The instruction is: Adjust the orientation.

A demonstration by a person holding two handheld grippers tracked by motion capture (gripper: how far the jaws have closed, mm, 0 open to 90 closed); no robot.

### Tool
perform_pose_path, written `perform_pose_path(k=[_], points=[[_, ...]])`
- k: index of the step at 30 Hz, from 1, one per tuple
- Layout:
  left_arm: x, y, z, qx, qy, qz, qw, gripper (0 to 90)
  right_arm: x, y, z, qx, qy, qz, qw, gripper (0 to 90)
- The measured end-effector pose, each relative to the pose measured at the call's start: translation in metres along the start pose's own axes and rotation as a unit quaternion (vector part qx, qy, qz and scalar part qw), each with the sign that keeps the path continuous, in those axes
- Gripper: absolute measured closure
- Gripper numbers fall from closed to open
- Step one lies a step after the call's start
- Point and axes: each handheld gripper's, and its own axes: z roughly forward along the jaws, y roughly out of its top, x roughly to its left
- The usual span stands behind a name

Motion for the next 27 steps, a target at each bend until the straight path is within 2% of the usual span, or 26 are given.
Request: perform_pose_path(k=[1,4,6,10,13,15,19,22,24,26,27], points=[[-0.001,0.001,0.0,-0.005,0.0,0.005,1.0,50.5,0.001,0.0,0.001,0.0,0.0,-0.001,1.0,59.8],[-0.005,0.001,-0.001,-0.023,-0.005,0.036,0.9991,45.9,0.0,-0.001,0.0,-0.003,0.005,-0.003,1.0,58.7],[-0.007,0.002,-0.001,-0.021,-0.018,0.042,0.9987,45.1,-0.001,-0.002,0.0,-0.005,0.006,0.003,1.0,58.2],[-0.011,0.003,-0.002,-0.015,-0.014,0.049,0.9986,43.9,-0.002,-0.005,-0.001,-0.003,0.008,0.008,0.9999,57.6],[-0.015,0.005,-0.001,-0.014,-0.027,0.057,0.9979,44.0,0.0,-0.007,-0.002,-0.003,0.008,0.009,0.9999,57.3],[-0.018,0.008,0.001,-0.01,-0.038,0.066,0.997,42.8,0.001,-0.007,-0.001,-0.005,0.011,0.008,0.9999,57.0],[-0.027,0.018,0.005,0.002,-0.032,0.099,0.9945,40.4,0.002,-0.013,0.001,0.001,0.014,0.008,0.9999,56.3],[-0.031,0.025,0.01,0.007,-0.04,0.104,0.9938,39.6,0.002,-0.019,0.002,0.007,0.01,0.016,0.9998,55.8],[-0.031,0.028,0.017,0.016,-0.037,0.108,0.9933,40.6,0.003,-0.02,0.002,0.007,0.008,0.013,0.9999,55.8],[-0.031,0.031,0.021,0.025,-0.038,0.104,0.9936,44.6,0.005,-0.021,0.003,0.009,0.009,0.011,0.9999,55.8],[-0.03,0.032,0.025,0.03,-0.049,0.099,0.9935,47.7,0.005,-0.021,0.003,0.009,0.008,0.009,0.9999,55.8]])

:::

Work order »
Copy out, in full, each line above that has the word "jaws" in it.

Task response »
A demonstration by a person holding two handheld grippers tracked by motion capture (gripper: how far the jaws have closed, mm, 0 open to 90 closed); no robot.
- Point and axes: each handheld gripper's, and its own axes: z roughly forward along the jaws, y roughly out of its top, x roughly to its left

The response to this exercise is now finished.